DESCRIPTION OF THE TASK:
In which lines of the data does the string "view" appear? Copy every one.

SUPPLIED DATA:
_ _ _

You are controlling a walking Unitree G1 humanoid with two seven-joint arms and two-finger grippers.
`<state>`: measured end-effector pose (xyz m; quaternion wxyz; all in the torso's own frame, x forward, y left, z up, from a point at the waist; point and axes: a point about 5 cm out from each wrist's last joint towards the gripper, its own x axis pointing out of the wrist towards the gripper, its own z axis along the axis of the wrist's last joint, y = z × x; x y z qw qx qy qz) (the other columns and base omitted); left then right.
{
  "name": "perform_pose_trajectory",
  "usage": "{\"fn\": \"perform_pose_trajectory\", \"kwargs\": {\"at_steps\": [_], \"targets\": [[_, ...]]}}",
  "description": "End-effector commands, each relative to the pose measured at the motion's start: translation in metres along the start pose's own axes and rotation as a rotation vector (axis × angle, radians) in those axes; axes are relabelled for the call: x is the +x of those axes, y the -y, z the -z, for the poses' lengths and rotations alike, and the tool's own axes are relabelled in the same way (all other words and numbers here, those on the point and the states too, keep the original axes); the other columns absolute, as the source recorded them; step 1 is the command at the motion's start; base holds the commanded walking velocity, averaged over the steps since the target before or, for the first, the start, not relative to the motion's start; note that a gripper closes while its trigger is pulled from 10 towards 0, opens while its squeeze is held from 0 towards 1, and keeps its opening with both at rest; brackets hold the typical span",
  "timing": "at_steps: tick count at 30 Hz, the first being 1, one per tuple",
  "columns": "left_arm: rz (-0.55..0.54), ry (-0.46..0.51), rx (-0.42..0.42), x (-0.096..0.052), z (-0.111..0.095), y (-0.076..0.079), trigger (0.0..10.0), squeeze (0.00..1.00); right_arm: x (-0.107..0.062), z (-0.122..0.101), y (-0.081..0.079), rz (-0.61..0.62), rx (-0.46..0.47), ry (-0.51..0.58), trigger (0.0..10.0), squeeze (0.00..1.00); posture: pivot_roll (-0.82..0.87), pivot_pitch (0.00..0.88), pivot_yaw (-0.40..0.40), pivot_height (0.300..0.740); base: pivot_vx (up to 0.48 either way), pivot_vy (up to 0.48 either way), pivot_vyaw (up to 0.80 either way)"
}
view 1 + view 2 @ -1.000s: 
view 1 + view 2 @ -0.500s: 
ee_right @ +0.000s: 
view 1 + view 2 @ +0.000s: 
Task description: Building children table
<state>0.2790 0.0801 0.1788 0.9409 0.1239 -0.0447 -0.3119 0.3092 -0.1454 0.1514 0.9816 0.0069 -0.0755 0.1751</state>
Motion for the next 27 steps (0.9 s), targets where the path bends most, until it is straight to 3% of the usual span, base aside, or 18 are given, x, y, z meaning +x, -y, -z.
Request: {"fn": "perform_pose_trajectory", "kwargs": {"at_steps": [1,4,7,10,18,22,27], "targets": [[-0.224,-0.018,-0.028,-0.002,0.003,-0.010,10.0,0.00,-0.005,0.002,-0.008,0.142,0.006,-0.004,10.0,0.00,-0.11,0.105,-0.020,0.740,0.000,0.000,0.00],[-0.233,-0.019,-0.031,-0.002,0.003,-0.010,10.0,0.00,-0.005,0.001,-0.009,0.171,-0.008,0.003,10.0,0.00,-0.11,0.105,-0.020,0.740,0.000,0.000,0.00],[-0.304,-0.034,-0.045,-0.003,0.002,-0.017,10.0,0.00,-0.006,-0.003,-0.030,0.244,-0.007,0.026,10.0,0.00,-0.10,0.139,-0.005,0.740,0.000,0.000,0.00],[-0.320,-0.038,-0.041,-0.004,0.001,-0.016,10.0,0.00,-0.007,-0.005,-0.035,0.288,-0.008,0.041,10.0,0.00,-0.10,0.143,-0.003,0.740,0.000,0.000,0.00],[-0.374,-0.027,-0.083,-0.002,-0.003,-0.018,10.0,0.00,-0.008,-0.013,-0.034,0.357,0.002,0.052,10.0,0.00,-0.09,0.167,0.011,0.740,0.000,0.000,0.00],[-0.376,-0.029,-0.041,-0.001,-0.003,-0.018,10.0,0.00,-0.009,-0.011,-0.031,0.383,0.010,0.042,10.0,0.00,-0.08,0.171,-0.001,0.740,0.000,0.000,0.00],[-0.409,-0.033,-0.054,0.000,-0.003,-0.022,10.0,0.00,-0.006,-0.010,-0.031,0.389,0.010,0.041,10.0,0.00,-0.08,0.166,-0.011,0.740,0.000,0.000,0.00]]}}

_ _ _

WRITTEN SOLUTION:
view 1 + view 2 @ -1.000s: 
view 1 + view 2 @ -0.500s: 
view 1 + view 2 @ +0.000s: 

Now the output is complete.